Pengguna Android yang tidak curiga dapat menemukan malware yang dibungkus dengan file gambar

[ware_item id=33][/ware_item]

Pengguna Android yang tidak curiga dapat menemukan malware yang dibungkus dengan file gambar


Para peneliti telah menemukan teknik baru yang dapat memungkinkan aplikasi jahat dikirimkan ke pengguna Android yang tidak curiga melalui file gambar.

Peneliti malware Fortinet, Axelle Apvrille dan Corkami, Ange Albertini, merancang serangan proof-of-concept (POC) dan mendemonstrasikannya pada konferensi Black Hat Europe minggu lalu di Amsterdam..

Menggunakan alat khusus yang dikembangkan oleh Albertini, dijuluki AngeCryption, pasangan ini dapat mengenkripsi paket aplikasi Android payload (APK) dan membuatnya terlihat seperti file gambar (mereka menggunakan PNG tetapi format file gambar lainnya berfungsi dengan baik).
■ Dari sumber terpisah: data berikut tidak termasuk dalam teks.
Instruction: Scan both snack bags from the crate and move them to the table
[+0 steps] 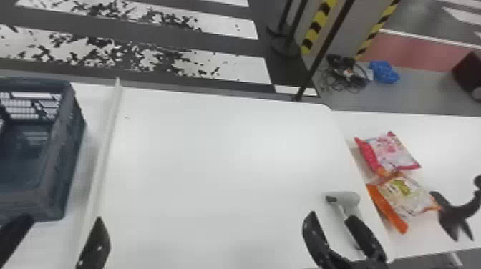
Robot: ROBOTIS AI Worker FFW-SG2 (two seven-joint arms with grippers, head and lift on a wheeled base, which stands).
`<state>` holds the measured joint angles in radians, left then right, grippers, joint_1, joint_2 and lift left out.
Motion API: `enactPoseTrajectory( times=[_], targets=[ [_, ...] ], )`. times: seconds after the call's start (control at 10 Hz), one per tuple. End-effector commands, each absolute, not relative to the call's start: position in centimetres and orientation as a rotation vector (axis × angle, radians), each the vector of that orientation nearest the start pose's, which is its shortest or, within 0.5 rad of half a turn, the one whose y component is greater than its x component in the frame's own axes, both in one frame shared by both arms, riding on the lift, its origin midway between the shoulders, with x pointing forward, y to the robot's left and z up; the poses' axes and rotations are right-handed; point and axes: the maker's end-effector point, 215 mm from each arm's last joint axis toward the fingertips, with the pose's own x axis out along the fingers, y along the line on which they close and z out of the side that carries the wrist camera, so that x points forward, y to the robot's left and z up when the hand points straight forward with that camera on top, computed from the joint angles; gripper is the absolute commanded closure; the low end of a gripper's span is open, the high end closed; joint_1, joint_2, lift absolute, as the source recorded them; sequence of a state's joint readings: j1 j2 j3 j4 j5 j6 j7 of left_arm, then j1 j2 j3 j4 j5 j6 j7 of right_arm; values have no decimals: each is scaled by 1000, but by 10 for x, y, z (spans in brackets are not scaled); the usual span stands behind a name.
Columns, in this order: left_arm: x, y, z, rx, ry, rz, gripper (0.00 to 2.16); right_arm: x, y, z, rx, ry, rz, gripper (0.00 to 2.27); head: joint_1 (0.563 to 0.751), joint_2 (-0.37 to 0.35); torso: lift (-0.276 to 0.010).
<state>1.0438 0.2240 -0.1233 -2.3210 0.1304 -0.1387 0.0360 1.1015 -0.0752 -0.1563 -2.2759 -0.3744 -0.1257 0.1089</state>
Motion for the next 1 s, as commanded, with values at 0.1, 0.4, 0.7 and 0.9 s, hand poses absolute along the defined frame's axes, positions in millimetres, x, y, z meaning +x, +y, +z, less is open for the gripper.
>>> enactPoseTrajectory(
  times=[0.1, 0.4, 0.7, 0.9],
  targets=[
    [281, 169, -352, -97, 188, -190, 87, 263, -287, -377, 204, 238, -14, 97, 695, -258, -87],
    [280, 169, -353, -97, 189, -190, 87, 262, -287, -375, 203, 235, -15, 97, 695, -259, -87],
    [279, 168, -357, -98, 196, -193, 87, 261, -287, -373, 204, 231, -14, 97, 695, -264, -87],
    [279, 168, -358, -99, 196, -192, 87, 260, -284, -372, 208, 230, -10, 97, 695, -263, -87]
  ],
)
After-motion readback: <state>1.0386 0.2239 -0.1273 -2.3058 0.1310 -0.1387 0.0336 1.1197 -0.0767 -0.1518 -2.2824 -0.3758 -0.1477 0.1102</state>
Mereka kemudian membuat APK kedua yang membawa gambar 'jebakan-jebakan'. APK kedua ini tidak hanya membungkus dan menyembunyikan yang pertama, tetapi juga memiliki kemampuan untuk mendekripsi dan kemudian menginstalnya.
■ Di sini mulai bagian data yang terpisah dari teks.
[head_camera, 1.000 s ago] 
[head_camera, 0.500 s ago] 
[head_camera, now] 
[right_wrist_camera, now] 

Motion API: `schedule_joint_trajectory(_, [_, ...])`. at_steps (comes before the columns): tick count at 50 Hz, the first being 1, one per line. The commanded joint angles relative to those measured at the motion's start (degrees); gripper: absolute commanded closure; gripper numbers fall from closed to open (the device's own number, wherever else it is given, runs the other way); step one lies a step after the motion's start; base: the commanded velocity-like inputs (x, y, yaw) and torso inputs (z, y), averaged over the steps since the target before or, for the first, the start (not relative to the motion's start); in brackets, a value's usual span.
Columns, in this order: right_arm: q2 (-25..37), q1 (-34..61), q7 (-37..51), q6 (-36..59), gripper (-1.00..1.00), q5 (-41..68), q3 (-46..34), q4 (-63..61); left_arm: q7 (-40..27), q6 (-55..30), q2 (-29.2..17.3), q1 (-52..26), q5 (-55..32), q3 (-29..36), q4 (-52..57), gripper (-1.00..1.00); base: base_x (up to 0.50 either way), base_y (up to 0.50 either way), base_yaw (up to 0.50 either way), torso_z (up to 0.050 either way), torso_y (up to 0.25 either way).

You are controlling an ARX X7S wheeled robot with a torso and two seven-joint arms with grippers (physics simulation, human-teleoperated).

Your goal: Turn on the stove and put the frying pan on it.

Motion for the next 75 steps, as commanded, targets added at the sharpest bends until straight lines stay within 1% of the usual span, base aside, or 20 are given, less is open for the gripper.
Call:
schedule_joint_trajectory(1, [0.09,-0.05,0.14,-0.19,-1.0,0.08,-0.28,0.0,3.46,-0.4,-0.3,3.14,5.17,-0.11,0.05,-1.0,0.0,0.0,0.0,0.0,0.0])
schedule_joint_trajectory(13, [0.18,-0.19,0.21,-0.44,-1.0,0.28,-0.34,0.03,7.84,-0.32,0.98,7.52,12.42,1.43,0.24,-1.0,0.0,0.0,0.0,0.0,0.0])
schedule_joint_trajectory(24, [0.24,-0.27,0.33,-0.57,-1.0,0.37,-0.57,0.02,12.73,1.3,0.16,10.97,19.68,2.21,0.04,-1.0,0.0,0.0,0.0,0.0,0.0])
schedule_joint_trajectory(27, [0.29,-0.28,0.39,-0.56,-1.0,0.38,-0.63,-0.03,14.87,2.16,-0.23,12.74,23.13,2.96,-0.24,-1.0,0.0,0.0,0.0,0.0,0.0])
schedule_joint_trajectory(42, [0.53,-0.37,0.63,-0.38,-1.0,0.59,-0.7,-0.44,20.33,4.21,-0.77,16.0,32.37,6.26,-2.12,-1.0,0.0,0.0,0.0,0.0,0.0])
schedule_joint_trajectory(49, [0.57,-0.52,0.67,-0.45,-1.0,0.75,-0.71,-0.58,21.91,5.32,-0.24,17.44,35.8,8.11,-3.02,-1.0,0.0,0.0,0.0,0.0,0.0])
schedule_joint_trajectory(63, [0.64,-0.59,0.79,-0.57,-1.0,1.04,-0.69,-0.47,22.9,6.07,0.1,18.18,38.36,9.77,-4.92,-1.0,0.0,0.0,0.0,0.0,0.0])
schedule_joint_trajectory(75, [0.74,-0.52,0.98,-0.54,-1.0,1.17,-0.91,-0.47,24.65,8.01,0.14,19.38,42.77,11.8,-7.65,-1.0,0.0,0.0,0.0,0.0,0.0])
Dalam sebuah makalah yang menyertai pembicaraan Black Hat para peneliti menulis bahwa "adalah mungkin untuk mengenkripsi input apa pun ke dalam gambar JPG atau PNG yang dipilih ... kode tersebut dapat mengubah gambar yang tidak menguntungkan ini menjadi APK lain, membawa muatan berbahaya." terus mengatakan bahwa "Analisis statis, seperti dis-assembly, dari pembungkus APK tidak mengungkapkan sesuatu yang khusus tentang bytecode itu (terpisah jika kita membatalkan kemasan enkripsi)."

Dengan mengelabui sistem pembungkus aplikasi Android dengan cara ini, keduanya mampu membuat paket yang kemungkinan akan menghindari deteksi dan melewati Bouncer Google Play, serta aplikasi keamanan..

Pengujian Apvrille dan Albertinis mengungkapkan bahwa sistem Android memang menyajikan permintaan izin ketika file pembungkus yang sah mencoba untuk menginstal APK jahat tetapi bahkan itu dapat dicegah dengan menggunakan DexClassLoader.

Pasangan ini juga mengungkapkan bagaimana serangan itu dapat dilaksanakan - aplikasi yang dimaksud hanya dapat dimuat jika beberapa data dapat ditambahkan setelah penanda zip End of Central Directory (EOCD) - untuk mencapai hal ini mereka hanya menambahkan EOCD lain setelah data tambahan.

Serangan itu ditemukan bekerja dengan versi terbaru dari sistem operasi Android (4.2.2) tetapi pengungkapan yang bertanggung jawab pasangan berarti Tim Keamanan Android telah menyadari masalah ini sejak 27 Mei, memungkinkan mereka untuk membuat perbaikan yang disediakan pada 6 Juni. Solusi Google mencegah data ditambahkan setelah EOCD tetapi ada keraguan apakah memeriksa setelah contoh pertama. Dengan demikian Tim Keamanan Android terus mencari masalah dan perbaikan lebih lanjut dapat mengikuti.

Yang mengatakan, ekosistem Android sering kali bukan yang tercepat untuk menyebarluaskan pembaruan keamanan, dan banyak pengguna yang lambat dalam menginstalnya atau memilih untuk tidak melakukannya, yang berarti banyak orang mungkin rentan terhadap serangan jenis ini untuk sementara waktu yang akan datang.

Sementara itu, para peneliti memperingatkan bahwa tidak ada cara nyata untuk mendeteksi apa yang dilakukan payload APK selain mendekripsi file gambar. Saran mereka kepada insinyur keamanan adalah untuk mengawasi aplikasi apa pun yang mendekripsi sumber daya atau aset, mengingat bahwa POC mereka dapat dikaburkan oleh penyerang.

Mereka juga menyarankan menjalankan aplikasi di dalam kotak pasir sampai mereka dapat diperiksa untuk perilaku berbahaya atau tidak terduga yang akan menjadi jelas ketika dijalankan meskipun muatan sebenarnya dapat disembunyikan.

Juga, mereka merekomendasikan penambahan batasan yang lebih kuat pada APK untuk mencegah gambar didekripsi menjadi APK yang valid.

Pengguna Android yang tidak curiga dapat menemukan malware yang dibungkus dengan file gambar
admin Author
Sorry! The Author has not filled his profile.